- Activity
In the entries below, find the line with "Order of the" and the line with "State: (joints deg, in"; give again those lines and every line between them, exactly.

- Items from a data source
▽

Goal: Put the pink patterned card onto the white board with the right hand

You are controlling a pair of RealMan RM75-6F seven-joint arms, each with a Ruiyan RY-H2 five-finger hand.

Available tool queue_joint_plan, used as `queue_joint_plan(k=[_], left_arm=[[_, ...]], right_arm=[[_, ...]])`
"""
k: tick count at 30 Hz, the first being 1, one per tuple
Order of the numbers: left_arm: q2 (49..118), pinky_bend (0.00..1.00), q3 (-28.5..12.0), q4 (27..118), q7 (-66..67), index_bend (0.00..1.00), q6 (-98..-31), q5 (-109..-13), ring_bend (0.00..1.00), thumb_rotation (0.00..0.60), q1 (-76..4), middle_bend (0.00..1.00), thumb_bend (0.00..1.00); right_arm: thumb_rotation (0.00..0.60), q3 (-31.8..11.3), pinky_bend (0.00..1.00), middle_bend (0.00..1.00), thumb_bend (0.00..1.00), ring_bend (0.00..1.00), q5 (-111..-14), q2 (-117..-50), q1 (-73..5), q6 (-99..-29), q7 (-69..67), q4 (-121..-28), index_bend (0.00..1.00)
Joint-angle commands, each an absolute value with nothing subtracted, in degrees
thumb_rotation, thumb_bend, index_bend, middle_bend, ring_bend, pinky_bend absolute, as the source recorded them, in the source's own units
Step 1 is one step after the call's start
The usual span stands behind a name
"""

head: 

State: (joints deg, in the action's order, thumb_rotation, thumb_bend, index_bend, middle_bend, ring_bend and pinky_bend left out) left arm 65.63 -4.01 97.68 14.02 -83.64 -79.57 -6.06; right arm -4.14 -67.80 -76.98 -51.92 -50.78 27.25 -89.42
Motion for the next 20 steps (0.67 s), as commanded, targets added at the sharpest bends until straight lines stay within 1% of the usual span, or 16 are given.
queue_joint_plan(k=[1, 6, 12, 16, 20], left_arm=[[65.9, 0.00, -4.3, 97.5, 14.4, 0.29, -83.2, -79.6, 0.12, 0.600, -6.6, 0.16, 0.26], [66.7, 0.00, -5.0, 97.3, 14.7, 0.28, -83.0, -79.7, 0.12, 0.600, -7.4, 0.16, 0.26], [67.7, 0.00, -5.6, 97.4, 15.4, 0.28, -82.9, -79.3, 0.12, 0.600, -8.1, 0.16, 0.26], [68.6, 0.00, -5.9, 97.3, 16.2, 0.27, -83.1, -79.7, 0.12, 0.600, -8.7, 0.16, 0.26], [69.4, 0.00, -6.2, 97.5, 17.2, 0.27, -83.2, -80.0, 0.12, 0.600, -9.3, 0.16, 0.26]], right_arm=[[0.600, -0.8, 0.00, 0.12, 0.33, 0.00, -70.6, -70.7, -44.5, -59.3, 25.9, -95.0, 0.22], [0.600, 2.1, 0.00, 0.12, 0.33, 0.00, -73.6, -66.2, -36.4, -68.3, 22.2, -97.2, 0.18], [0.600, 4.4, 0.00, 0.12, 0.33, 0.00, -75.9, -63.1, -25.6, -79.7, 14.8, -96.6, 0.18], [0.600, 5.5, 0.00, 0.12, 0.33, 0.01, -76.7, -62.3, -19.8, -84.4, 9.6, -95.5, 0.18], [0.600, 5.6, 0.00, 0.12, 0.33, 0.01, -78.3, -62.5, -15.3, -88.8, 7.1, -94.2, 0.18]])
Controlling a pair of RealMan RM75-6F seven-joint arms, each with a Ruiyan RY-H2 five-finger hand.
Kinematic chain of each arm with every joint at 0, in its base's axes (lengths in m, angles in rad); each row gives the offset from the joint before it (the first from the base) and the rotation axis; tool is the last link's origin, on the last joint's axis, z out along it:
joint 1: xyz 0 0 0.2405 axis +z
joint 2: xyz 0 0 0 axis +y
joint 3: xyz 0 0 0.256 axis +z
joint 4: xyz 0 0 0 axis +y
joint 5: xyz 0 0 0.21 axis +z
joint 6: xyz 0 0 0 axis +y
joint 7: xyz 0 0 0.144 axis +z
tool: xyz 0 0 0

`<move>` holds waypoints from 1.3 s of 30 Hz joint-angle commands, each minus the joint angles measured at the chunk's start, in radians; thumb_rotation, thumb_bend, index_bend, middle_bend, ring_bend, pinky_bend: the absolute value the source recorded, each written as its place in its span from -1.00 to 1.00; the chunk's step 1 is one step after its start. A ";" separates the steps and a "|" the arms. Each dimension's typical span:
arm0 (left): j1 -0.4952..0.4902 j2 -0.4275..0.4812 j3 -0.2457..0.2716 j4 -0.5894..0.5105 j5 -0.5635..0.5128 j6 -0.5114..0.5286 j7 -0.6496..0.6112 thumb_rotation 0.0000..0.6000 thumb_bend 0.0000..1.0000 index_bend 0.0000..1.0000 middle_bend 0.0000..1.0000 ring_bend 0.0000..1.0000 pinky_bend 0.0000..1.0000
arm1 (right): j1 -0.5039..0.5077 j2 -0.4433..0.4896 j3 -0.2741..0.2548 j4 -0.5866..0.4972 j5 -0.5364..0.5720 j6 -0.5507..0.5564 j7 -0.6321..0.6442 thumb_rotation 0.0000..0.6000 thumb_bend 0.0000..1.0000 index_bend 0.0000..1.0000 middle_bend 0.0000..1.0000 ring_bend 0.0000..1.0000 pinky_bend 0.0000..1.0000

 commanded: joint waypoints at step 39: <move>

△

- Response
Order of the numbers: left_arm: q2 (49..118), pinky_bend (0.00..1.00), q3 (-28.5..12.0), q4 (27..118), q7 (-66..67), index_bend (0.00..1.00), q6 (-98..-31), q5 (-109..-13), ring_bend (0.00..1.00), thumb_rotation (0.00..0.60), q1 (-76..4), middle_bend (0.00..1.00), thumb_bend (0.00..1.00); right_arm: thumb_rotation (0.00..0.60), q3 (-31.8..11.3), pinky_bend (0.00..1.00), middle_bend (0.00..1.00), thumb_bend (0.00..1.00), ring_bend (0.00..1.00), q5 (-111..-14), q2 (-117..-50), q1 (-73..5), q6 (-99..-29), q7 (-69..67), q4 (-121..-28), index_bend (0.00..1.00)
Joint-angle commands, each an absolute value with nothing subtracted, in degrees
thumb_rotation, thumb_bend, index_bend, middle_bend, ring_bend, pinky_bend absolute, as the source recorded them, in the source's own units
Step 1 is one step after the call's start
The usual span stands behind a name
"""

head: 

State: (joints deg, in the action's order, thumb_rotation, thumb_bend, index_bend, middle_bend, ring_bend and pinky_bend left out) left arm 65.63 -4.01 97.68 14.02 -83.64 -79.57 -6.06; right arm -4.14 -67.80 -76.98 -51.92 -50.78 27.25 -89.42

No additional output is needed.